## REQUIRED ACTION
Once you reach the line containing "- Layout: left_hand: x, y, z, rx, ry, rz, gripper" in the data below, restate each line word for word up to and including the one containing "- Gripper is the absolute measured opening".

## RECORDED INFORMATION
————————
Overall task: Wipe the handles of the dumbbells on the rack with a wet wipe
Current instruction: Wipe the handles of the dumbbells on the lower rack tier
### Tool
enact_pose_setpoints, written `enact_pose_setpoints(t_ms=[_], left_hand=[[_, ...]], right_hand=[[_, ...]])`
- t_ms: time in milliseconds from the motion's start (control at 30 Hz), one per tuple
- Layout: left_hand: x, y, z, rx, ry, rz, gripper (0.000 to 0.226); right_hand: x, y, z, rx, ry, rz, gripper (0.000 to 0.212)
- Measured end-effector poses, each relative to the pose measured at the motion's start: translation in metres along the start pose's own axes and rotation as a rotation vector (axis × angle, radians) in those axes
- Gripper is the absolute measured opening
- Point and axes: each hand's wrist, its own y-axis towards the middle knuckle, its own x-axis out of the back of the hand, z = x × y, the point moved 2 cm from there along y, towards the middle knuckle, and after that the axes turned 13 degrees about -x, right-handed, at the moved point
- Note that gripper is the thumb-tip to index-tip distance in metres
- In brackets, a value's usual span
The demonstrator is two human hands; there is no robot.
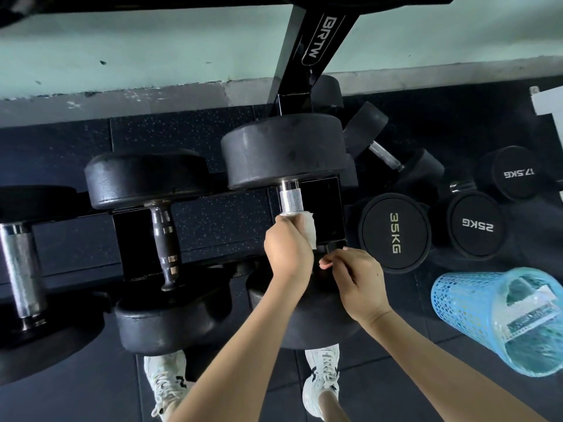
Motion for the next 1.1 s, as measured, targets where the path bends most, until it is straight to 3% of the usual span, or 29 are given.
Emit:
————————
## OUTPUT FOR THIS TASK
- Layout: left_hand: x, y, z, rx, ry, rz, gripper (0.000 to 0.226); right_hand: x, y, z, rx, ry, rz, gripper (0.000 to 0.212)
- Measured end-effector poses, each relative to the pose measured at the motion's start: translation in metres along the start pose's own axes and rotation as a rotation vector (axis × angle, radians) in those axes
- Gripper is the absolute measured opening

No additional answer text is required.